- _What is being asked_
Return all lines in the data where the string "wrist" can be found.
** Opening Record excerpts block **
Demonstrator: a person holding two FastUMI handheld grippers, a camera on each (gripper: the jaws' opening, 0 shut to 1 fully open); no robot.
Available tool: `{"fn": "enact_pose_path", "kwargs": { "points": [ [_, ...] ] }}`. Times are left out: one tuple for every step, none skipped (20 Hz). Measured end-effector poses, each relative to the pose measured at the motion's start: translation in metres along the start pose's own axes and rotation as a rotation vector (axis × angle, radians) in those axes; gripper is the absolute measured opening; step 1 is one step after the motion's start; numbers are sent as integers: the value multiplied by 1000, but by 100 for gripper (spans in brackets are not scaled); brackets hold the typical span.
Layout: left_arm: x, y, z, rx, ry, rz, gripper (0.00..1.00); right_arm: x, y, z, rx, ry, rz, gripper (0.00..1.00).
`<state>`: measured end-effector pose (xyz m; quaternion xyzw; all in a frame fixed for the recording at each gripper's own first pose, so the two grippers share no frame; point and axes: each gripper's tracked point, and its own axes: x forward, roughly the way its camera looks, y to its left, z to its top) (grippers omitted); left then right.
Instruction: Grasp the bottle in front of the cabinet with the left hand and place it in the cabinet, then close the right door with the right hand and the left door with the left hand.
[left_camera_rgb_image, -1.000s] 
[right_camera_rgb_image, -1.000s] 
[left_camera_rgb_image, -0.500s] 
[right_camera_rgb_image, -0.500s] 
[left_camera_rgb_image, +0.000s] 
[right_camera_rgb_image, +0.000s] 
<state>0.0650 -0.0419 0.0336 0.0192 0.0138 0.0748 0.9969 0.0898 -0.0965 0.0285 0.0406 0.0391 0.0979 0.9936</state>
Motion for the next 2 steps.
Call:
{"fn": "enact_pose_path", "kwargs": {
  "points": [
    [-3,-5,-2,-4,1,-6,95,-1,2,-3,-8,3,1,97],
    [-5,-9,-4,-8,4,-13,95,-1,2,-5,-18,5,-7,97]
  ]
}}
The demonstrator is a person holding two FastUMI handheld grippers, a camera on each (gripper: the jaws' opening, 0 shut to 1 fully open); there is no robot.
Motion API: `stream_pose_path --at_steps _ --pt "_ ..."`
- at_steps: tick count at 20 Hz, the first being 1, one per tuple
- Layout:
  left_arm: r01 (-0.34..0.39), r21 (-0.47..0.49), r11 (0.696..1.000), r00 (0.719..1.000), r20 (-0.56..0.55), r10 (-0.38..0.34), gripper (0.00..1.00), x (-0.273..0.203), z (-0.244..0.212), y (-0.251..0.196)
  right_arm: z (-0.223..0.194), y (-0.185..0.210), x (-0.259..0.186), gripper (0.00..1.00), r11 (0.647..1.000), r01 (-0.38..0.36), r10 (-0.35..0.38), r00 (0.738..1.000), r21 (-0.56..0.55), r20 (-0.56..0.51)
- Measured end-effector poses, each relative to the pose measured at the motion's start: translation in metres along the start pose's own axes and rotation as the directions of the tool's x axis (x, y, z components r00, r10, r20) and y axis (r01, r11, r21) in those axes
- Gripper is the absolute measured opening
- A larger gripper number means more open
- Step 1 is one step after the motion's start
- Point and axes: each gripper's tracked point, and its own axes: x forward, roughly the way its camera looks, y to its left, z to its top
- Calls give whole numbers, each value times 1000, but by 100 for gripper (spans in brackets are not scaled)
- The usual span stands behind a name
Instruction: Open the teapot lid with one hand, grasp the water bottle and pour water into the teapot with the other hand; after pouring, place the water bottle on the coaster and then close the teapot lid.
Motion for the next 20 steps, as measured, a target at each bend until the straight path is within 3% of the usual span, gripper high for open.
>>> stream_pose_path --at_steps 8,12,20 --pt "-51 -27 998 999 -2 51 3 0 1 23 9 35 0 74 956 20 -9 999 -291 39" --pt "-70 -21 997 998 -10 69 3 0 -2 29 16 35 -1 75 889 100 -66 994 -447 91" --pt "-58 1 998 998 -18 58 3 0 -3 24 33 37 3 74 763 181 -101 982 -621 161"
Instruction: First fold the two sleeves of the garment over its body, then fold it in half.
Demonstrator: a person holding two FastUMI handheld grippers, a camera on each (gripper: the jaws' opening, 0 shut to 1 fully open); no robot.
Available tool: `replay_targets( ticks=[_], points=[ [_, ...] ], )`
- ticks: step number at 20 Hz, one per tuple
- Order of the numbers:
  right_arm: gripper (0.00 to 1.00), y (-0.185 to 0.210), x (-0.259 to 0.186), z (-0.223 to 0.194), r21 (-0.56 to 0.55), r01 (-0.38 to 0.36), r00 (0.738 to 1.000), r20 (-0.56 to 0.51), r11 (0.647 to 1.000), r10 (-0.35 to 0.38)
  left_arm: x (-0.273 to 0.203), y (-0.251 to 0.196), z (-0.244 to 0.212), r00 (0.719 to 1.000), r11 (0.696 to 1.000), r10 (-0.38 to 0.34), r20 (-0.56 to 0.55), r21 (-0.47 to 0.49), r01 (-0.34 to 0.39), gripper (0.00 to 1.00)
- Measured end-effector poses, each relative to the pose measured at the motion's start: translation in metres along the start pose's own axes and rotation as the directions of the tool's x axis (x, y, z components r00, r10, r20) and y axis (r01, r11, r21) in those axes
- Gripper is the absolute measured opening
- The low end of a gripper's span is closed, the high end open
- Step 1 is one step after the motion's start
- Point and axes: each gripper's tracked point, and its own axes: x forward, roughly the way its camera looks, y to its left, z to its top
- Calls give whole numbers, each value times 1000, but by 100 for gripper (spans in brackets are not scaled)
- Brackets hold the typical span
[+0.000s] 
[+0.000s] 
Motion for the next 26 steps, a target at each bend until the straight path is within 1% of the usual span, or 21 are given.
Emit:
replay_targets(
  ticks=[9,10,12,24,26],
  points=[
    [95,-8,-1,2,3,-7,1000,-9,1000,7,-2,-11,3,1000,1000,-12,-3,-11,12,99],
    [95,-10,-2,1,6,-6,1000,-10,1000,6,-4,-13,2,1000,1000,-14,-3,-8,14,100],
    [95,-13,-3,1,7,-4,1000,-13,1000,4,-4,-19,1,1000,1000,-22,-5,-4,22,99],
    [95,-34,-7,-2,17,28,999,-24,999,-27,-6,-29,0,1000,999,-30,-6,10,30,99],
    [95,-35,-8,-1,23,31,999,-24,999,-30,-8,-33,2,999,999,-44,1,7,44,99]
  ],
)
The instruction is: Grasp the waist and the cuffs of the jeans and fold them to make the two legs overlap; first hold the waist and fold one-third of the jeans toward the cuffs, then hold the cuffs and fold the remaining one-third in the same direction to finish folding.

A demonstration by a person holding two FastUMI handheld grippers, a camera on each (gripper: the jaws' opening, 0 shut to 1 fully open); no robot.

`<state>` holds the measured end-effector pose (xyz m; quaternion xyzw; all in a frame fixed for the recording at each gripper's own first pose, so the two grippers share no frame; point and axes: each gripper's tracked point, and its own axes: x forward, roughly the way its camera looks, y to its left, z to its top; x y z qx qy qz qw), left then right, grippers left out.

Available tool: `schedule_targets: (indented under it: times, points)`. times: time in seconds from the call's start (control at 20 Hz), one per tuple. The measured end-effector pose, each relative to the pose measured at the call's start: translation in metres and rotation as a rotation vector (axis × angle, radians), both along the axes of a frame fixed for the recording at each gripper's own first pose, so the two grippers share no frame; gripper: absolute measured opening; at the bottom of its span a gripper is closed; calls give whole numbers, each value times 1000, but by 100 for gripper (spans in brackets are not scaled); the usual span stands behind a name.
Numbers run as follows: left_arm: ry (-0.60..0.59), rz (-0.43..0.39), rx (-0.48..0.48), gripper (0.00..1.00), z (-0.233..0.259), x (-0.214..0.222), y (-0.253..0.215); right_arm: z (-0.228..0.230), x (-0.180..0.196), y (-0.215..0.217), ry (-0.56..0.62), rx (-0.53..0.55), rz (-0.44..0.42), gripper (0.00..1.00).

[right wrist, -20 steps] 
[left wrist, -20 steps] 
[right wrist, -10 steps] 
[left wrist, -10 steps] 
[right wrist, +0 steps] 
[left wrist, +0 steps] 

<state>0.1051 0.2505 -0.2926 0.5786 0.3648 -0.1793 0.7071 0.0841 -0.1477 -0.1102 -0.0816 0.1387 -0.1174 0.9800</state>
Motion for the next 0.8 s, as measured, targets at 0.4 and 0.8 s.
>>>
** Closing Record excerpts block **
- _Solution to the problem_
[right wrist, -20 steps] 
[left wrist, -20 steps] 
[right wrist, -10 steps] 
[left wrist, -10 steps] 
[right wrist, +0 steps] 
[left wrist, +0 steps] 

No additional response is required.